Tips for Missouri Homeowners Considering Refinancing
If you’re a Missouri homeowner weighing a refinance, here are some practical considerations:
Run the Numbers with a Worked Example
Consider a Missouri homeowner with a $230,000 loan balance (close to the state average) at a 7.2% rate on a 30-year term. Their current monthly principal and interest payment would be approximately $1,562. By refinancing to the current 30-year rate of 6.38%, their new payment would drop to roughly $1,436, saving about $126 per month. If closing costs total $5,000, the break-even point would be approximately 40 months. If this homeowner plans to stay in their home for at least four years, the refinance could make financial sense. Use our refinance calculator to run your specific numbers, and check the break-even calculator to see how long it would take to recoup your closing costs.
Key Steps to Consider
- Check your current rate: If your existing mortgage rate is above 7%, today’s 6.38% rate may offer meaningful savings. If your rate is already below 6%, refinancing purely for a lower rate is unlikely to pencil out.
- Assess your equity: With Missouri’s median home value at $215,600, homeowners who have been paying down their mortgage for several years may have significant equity. At least 20% equity typically helps you secure the best rates and avoid private mortgage insurance.
- Compare multiple lenders: Missouri’s competitive lender landscape, including both regional and national players, means you may find meaningful differences in rates and fees by shopping around.
- Factor in your timeline: The break-even calculation is essential.

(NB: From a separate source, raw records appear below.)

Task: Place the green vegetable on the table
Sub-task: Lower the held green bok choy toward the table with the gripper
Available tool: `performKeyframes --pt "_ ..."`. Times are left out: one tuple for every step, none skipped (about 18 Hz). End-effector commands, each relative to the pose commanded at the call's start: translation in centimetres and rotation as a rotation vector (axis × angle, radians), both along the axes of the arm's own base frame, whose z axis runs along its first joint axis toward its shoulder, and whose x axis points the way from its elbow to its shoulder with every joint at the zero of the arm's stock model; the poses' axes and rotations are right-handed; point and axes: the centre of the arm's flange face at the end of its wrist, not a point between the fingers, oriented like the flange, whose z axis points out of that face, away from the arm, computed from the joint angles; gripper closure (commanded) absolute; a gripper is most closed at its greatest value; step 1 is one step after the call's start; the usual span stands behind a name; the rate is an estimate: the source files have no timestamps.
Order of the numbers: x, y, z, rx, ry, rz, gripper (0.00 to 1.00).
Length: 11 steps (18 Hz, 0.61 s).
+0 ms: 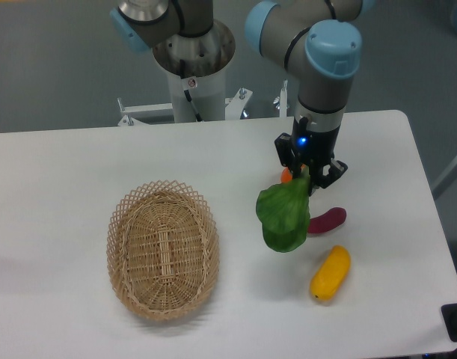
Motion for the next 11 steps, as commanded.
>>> performKeyframes --pt "0.3 0.0 -0.6 0.008 0.012 0.003 0.59" --pt "0.6 0.0 -1.3 0.01 0.014 0.003 0.59" --pt "0.8 -0.1 -1.9 0.006 0.01 0.003 0.59" --pt "0.9 -0.1 -2.4 0.002 0.0 0.011 0.59" --pt "0.9 -0.1 -3.0 0.0 -0.012 0.027 0.59" --pt "0.9 0.1 -3.6 0.003 -0.018 0.052 0.59" --pt "1.1 0.8 -4.3 0.003 -0.028 0.077 0.59" --pt "1.2 1.3 -5.1 -0.003 -0.03 0.116 0.59" --pt "1.4 1.8 -6.0 -0.025 -0.031 0.15 0.59" --pt "1.9 2.6 -7.3 -0.053 -0.038 0.176 0.59" --pt "1.8 2.8 -8.4 -0.081 -0.042 0.206 0.59"
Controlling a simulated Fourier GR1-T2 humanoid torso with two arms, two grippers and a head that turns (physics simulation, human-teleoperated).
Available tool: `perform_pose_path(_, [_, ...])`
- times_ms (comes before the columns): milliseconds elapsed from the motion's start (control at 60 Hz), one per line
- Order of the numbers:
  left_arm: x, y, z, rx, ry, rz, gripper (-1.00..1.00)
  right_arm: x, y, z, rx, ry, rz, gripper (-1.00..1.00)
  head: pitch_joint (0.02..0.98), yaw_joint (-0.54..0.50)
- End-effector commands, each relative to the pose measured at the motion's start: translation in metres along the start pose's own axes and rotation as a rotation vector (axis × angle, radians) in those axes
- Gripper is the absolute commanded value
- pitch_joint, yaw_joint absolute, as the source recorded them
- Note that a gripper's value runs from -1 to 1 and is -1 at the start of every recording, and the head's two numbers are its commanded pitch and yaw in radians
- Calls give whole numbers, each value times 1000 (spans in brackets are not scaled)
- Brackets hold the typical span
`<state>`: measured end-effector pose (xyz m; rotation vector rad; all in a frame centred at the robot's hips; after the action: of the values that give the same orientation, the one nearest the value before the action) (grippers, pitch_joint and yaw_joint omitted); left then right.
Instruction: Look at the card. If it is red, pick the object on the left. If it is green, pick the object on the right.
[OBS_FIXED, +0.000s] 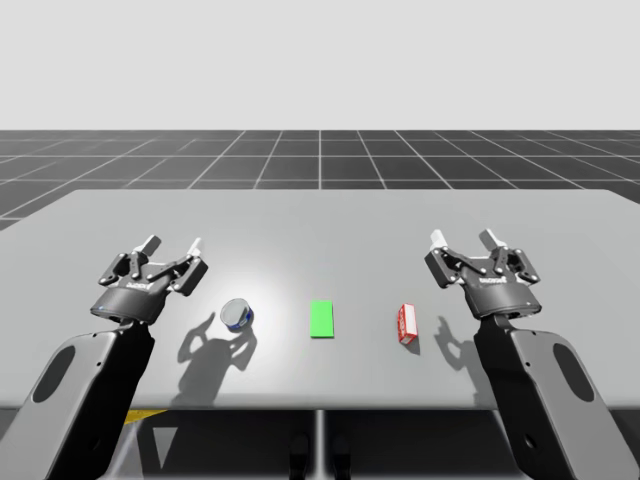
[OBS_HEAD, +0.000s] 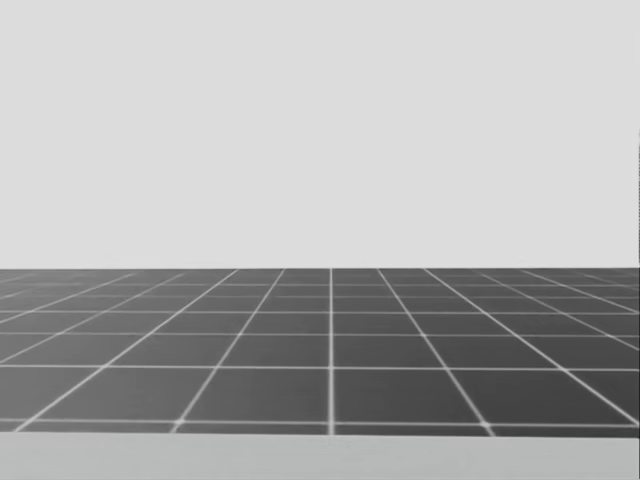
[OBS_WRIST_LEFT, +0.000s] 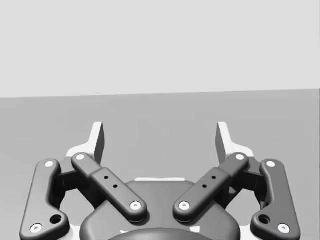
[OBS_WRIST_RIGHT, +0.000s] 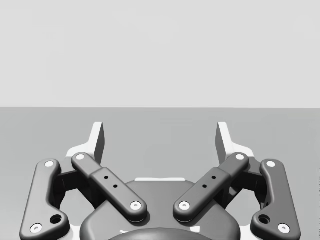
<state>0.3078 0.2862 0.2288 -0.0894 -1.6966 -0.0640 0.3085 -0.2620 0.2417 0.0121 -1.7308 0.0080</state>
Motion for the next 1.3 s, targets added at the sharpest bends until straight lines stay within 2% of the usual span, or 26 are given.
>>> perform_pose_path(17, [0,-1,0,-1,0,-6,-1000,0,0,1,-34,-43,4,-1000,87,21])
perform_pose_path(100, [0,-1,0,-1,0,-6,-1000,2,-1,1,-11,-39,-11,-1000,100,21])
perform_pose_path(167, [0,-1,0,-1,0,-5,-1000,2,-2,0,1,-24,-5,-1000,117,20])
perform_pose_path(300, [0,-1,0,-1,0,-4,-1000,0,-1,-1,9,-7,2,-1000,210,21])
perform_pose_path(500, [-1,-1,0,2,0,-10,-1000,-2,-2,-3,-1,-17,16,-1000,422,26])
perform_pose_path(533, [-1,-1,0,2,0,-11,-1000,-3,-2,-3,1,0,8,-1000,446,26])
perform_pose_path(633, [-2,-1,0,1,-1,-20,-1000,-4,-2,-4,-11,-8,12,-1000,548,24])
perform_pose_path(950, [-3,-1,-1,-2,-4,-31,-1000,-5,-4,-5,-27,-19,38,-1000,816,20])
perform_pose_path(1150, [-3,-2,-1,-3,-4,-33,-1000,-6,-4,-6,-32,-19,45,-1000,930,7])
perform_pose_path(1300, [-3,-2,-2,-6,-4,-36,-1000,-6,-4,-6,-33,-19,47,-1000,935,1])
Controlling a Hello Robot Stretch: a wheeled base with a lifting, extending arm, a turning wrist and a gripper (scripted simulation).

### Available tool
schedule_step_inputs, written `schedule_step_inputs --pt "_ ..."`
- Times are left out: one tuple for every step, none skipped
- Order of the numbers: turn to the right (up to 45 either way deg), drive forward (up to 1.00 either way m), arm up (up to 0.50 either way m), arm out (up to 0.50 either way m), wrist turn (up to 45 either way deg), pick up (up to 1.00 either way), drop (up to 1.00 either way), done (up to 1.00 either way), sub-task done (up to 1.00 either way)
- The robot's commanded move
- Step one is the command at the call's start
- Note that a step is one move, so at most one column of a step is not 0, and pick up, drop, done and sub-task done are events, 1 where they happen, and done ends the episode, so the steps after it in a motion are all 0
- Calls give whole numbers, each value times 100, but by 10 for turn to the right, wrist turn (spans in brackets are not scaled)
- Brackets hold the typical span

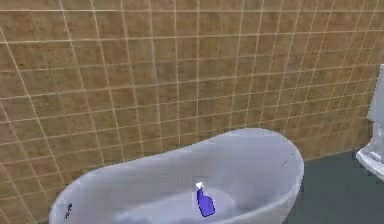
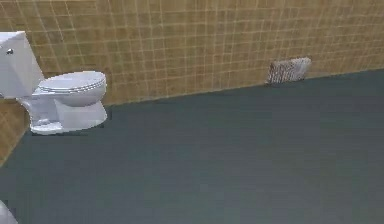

If you plan to sell or move within a few years, the upfront costs of refinancing may not be worth the monthly savings.
- Consider a 15-year option: At the current 15-year rate of 5.75%, borrowers who can afford a higher monthly payment may save substantially on total interest over the life of the loan.
Missouri’s lower-than-average denial rate of 19.78% suggests that well-prepared borrowers generally have a strong chance of approval. Taking the time to review your credit report, reduce outstanding debts, and gather documentation before applying can further improve your odds and help you secure the most competitive rate available.